Summary on applicability¶
At the E and N tiers, the evidence consistently presents the moral law as universal: known through conscience (Rom 2:14-15), grounded in creation (Gen 2:2-3; Exo 20:11), applicable to the stranger (Lev 24:22), extended to foreigners (Isa 56:6-7), and encompassing "all flesh" eschatologically (Isa 66:23). The Sabbath specifically was made for "man" (anthropos — humanity), existed before Israel, operates in the present, and continues into the new earth. The "sign between me and Israel" passages identify the Sabbath as a covenant sign — and Isaiah 56 explicitly opens that covenant to non-Israelites who join themselves to the LORD. The claim that the Sabbath was only for ethnic Israel exists at the I-D tier (I154), requiring override of multiple explicit texts.
Final Conclusion¶
The evidence database contains 810 unique items classified across three tiers: 513 Explicit (E), 145 Necessary Implication (N), and 152 Inference (I).
At the highest evidence tiers (E and N — 658 items total), the Continues position has 219 items. The Abolished position has 0 items.
At the I-A tier (strongest inference, 66 items), the Continues position has 63 items. The Abolished position has 0 items.
At the I-B tier (competing evidence, 47 items), the Continues position has 18 items and the Abolished position has 22 items. All 22 Abolished I-B items were resolved through the SIS protocol Strong against the Abolished claim (toward Continues).
At the I-D tier (weakest inference, 34 items), all 34 items support the Abolished position. Each requires overriding what the text says with concepts the text does not contain.
The evidence hierarchy (E > N > I-A > I-B > I-C > I-D) governs interpretation. Higher-tier evidence determines the reading of lower-tier claims. The 219 E+N items supporting Continues (detailed above under "What CAN Be Said") establish the interpretive framework within which lower-tier claims must be read. The 57 Abolished-direction inferences (all at I-B or I-D, detailed above under "What CANNOT Be Said") do not override what the explicit statements and necessary implications establish. The I-B resolutions (tabulated above) show that every contested passage is resolved by the SIS protocol toward the Continues position when read alongside the plain didactic statements.
Evidence items registered in D:/bible/bible-studies/law-evidence.db
Study completed: 2026-02-26 Series: law-01 through law-31 Total evidence items: 810 (from law-evidence.db) Files: 03-analysis.md, CONCLUSION.md, raw-data/evidence-tally.md, raw-data/study-db-queries.md
Supplemental Studies (32-33)¶
Studies 32 and 33 were added after this synthesis as supplemental investigations addressing the Sabbath specifically.
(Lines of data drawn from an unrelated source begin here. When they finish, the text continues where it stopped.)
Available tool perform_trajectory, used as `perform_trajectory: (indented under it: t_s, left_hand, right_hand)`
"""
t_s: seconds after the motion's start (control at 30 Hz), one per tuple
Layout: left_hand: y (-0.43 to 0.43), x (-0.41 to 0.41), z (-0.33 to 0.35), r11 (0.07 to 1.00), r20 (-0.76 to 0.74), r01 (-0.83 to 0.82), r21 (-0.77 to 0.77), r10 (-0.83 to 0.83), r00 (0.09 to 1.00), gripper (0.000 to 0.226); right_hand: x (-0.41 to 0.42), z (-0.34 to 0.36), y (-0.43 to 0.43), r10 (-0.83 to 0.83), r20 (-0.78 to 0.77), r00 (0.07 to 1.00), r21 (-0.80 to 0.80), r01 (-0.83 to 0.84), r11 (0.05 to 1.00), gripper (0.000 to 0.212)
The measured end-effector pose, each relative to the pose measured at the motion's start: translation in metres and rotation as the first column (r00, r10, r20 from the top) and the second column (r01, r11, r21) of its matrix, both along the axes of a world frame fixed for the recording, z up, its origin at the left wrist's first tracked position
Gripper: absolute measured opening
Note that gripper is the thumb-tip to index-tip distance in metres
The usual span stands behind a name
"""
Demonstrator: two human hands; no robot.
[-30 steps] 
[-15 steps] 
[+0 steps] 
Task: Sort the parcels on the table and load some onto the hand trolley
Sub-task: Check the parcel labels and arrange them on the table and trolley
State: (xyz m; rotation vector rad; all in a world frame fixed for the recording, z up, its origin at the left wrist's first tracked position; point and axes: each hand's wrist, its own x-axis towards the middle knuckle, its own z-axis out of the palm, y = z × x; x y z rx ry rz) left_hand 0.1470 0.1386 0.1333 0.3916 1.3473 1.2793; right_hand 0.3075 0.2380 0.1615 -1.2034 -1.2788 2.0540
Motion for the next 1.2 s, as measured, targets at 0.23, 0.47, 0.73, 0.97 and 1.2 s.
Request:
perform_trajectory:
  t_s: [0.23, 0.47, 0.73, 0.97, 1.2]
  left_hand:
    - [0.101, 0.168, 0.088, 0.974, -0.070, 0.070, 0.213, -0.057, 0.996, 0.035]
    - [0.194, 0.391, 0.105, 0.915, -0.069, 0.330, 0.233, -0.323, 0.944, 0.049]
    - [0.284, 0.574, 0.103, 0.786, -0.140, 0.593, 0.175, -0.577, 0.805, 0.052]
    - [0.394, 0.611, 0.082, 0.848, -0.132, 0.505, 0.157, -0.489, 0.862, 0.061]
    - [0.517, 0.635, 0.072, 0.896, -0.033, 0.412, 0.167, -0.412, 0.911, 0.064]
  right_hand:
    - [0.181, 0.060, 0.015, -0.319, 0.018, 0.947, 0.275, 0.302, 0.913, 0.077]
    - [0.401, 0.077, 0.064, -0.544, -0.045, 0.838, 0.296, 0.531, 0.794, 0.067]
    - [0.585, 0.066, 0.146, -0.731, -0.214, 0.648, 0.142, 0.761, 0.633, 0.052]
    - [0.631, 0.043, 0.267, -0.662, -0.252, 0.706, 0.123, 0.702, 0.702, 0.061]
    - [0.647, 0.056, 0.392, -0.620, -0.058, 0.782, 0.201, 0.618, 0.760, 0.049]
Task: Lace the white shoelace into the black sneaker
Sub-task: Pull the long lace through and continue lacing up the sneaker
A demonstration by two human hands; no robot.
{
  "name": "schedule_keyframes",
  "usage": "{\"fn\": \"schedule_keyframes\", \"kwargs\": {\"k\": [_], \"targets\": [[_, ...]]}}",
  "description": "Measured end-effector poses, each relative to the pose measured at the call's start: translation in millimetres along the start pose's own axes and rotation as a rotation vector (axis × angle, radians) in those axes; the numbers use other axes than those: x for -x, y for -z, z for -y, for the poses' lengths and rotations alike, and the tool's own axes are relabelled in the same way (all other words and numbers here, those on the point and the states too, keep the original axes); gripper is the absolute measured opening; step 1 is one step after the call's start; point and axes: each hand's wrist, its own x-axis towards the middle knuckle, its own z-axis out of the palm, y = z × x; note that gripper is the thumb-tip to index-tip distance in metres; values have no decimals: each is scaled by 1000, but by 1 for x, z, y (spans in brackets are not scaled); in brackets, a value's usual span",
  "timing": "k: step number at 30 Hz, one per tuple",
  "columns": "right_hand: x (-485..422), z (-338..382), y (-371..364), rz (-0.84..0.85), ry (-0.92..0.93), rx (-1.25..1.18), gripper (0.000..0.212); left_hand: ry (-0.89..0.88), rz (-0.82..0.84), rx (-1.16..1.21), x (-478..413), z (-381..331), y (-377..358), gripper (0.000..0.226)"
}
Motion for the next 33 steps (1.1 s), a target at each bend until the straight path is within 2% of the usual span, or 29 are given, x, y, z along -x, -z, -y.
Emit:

They are not part of the moral-law-continues-vs-abolished analysis synthesized above.
- Study 32 — Lunar Sabbaths: Does the Bible tie the weekly Sabbath to the lunar cycle? (54 evidence items: 42 Continuous-Cycle, 1 Lunar-Sabbath, 11 Neutral)
- Study 33 — Calendar Continuity: Can we identify which day of the modern week is the biblical seventh-day Sabbath? (46 evidence items: 43 Identifiable, 1 Lost/Unknown, 2 Neutral)
These studies address secondary questions that arise once the Sabbath's continuing validity has been established by the main series: Is the Sabbath governed by the moon? And can we know which day it is? Both are independent of the continues-vs-abolished question examined in Studies 1-31.